__TO DO__
Quote the records below word for word, please, from the very first line through the one that contains "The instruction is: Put", and nothing beyond it.

Stored items
━━━━

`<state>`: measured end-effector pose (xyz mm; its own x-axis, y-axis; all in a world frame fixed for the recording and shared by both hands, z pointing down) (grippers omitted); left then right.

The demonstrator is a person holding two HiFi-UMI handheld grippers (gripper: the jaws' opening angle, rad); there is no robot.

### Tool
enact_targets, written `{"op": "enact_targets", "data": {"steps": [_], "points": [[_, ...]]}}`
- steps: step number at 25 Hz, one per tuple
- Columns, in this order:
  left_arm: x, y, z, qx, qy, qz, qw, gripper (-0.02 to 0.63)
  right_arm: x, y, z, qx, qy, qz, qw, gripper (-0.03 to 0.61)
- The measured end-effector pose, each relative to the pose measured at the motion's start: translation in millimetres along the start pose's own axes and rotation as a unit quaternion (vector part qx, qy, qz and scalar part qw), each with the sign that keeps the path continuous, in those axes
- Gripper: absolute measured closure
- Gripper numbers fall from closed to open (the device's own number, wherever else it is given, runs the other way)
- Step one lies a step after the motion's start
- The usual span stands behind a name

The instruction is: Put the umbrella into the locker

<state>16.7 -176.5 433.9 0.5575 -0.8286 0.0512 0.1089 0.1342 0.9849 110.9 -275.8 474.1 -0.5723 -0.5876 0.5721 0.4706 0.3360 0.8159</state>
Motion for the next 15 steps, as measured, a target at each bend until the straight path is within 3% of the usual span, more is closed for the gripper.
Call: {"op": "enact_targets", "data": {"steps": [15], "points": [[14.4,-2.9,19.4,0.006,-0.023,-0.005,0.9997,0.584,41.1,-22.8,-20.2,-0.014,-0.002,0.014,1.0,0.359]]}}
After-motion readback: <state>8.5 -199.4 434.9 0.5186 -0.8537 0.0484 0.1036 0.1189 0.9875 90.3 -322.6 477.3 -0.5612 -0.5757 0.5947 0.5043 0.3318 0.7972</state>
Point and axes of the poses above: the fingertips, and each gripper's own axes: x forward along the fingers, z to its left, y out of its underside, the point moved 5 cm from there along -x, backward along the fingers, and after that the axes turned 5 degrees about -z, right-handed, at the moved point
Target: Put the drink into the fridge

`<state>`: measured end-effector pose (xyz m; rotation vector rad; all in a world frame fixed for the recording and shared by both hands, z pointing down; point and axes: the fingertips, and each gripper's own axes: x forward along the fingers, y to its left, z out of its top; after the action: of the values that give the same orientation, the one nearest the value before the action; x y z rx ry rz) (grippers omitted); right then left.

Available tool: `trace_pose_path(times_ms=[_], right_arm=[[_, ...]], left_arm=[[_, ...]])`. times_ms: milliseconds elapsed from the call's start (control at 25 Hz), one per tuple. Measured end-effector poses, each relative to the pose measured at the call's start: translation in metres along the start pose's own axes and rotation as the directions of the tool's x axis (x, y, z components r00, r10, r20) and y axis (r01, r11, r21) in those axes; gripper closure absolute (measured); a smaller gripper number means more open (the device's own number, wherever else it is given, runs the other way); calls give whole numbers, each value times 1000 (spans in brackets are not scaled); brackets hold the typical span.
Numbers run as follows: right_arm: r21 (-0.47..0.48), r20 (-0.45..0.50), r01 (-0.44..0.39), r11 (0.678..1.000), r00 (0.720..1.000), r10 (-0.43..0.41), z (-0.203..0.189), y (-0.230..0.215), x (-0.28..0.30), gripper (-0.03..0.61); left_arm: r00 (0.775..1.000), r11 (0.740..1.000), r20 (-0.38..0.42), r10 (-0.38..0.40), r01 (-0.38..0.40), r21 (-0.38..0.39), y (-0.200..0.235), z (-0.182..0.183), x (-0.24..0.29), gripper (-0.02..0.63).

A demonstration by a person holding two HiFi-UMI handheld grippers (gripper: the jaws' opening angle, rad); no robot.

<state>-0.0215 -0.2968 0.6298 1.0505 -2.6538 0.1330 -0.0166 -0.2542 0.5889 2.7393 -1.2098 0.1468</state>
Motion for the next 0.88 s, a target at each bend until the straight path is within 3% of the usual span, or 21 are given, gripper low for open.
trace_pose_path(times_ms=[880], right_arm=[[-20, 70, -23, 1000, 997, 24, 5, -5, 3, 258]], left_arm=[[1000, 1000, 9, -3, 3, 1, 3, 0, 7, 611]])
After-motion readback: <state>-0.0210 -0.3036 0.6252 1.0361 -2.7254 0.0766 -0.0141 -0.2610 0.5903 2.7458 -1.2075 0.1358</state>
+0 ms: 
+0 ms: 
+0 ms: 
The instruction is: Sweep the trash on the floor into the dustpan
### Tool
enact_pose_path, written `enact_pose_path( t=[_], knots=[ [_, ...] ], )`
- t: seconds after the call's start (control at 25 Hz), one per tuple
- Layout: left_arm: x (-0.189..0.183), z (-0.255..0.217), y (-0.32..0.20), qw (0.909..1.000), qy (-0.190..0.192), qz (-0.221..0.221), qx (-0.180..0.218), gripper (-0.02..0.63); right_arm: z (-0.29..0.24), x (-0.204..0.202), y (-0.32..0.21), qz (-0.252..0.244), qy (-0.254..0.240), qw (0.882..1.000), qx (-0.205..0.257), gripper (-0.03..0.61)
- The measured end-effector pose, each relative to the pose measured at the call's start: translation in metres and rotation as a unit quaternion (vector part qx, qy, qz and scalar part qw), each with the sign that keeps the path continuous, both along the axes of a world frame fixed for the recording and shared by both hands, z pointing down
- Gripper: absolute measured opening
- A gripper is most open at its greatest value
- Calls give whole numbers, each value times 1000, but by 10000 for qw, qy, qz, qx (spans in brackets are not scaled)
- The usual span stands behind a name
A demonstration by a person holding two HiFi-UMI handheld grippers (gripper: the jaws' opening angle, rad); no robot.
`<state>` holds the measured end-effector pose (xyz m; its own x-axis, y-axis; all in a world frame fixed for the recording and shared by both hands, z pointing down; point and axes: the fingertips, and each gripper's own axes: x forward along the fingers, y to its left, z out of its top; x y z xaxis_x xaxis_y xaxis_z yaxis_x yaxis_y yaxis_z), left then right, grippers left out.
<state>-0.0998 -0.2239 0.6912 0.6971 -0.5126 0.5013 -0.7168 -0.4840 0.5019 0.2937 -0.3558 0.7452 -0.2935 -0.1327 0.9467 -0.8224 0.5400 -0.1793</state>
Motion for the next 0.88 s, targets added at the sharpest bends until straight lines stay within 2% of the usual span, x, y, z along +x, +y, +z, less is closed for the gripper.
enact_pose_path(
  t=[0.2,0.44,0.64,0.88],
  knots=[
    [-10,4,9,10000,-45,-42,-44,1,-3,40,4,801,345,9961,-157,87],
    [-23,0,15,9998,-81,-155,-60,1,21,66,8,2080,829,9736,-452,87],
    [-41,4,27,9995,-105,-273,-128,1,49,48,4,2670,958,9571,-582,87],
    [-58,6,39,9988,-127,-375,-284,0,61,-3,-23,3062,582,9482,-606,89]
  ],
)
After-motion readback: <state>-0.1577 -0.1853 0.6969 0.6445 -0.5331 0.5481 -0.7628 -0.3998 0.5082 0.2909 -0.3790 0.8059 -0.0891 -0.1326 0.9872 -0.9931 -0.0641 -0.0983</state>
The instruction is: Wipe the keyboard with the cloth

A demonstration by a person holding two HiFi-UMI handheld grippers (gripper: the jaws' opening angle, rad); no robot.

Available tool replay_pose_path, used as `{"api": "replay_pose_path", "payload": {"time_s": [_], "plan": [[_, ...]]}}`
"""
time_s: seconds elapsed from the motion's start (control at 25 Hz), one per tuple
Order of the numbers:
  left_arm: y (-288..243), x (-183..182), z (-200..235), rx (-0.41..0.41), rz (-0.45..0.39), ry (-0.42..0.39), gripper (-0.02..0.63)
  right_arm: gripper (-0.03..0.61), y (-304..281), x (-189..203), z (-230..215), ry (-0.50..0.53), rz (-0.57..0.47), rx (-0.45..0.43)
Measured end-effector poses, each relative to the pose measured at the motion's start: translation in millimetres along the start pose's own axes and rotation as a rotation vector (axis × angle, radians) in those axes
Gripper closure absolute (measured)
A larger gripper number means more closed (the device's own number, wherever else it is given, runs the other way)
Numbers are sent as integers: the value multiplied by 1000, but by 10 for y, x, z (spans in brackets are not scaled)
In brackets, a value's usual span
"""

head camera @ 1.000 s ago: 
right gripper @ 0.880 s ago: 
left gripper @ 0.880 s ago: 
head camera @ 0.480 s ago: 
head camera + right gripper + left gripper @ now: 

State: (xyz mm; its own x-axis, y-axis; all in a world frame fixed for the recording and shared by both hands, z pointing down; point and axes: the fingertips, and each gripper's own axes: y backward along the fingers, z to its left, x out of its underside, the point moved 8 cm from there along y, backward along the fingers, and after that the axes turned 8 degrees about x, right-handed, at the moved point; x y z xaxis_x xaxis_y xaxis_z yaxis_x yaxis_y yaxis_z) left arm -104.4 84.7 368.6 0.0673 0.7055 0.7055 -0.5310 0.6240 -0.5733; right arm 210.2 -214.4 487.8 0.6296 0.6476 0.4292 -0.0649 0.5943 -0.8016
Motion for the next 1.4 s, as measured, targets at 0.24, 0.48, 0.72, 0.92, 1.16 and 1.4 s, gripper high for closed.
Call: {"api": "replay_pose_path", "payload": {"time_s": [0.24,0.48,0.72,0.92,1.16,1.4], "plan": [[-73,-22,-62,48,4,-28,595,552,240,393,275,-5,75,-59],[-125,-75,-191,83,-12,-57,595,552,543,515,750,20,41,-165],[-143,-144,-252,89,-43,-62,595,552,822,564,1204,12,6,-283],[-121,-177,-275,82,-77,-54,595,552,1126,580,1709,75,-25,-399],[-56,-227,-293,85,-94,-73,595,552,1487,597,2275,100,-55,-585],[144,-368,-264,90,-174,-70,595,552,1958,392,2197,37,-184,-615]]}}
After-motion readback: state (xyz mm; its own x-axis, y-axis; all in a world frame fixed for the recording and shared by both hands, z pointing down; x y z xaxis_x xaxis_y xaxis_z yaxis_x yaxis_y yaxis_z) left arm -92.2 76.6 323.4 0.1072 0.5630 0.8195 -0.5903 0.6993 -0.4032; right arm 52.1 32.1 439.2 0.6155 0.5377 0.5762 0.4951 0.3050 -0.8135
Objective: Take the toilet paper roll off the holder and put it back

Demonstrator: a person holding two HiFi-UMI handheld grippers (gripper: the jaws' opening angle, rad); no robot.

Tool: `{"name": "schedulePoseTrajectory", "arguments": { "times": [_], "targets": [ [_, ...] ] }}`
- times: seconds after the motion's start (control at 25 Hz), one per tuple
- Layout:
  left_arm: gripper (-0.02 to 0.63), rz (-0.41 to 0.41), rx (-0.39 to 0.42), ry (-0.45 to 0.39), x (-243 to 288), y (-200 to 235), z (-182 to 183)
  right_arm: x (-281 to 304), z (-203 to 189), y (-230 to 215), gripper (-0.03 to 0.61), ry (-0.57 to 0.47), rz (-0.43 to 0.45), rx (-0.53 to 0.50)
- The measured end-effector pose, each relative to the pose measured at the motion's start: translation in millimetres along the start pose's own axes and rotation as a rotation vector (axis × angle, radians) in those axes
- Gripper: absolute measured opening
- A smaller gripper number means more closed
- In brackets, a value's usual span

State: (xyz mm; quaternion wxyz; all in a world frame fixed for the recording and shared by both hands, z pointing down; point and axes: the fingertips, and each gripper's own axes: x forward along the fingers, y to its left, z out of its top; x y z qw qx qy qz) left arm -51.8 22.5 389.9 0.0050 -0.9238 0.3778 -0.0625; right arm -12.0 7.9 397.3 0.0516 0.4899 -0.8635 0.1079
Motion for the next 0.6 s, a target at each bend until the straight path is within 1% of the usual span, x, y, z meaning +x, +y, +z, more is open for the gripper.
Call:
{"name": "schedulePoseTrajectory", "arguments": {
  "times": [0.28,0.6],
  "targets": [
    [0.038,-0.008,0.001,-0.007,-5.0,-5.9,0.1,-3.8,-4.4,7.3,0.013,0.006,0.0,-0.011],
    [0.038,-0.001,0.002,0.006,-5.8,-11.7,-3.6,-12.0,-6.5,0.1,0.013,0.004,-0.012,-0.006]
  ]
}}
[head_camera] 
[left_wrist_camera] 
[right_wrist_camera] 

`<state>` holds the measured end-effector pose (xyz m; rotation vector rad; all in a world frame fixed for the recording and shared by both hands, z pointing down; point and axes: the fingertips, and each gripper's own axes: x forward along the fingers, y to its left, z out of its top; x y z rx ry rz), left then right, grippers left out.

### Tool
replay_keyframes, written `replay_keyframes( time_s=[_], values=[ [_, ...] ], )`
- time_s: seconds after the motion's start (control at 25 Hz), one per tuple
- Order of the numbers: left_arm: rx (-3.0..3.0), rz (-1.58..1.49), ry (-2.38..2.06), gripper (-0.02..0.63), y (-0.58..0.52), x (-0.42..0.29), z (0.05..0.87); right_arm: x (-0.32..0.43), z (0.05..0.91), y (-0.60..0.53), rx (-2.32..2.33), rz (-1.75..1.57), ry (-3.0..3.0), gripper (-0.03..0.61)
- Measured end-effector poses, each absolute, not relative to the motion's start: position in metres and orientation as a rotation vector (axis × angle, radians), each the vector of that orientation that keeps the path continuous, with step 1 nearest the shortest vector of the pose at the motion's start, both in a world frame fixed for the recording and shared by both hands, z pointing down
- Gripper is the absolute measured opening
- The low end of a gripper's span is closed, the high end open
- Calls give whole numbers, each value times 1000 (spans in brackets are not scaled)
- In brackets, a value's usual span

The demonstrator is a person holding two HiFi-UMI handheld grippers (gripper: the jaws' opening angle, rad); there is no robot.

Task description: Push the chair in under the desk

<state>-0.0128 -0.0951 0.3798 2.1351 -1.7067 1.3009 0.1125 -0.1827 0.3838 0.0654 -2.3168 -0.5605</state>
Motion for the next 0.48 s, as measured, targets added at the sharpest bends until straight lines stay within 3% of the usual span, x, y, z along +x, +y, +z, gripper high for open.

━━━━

__ANSWER FOR THIS EXERCISE__
`<state>`: measured end-effector pose (xyz mm; its own x-axis, y-axis; all in a world frame fixed for the recording and shared by both hands, z pointing down) (grippers omitted); left then right.

The demonstrator is a person holding two HiFi-UMI handheld grippers (gripper: the jaws' opening angle, rad); there is no robot.

### Tool
enact_targets, written `{"op": "enact_targets", "data": {"steps": [_], "points": [[_, ...]]}}`
- steps: step number at 25 Hz, one per tuple
- Columns, in this order:
  left_arm: x, y, z, qx, qy, qz, qw, gripper (-0.02 to 0.63)
  right_arm: x, y, z, qx, qy, qz, qw, gripper (-0.03 to 0.61)
- The measured end-effector pose, each relative to the pose measured at the motion's start: translation in millimetres along the start pose's own axes and rotation as a unit quaternion (vector part qx, qy, qz and scalar part qw), each with the sign that keeps the path continuous, in those axes
- Gripper: absolute measured closure
- Gripper numbers fall from closed to open (the device's own number, wherever else it is given, runs the other way)
- Step one lies a step after the motion's start
- The usual span stands behind a name

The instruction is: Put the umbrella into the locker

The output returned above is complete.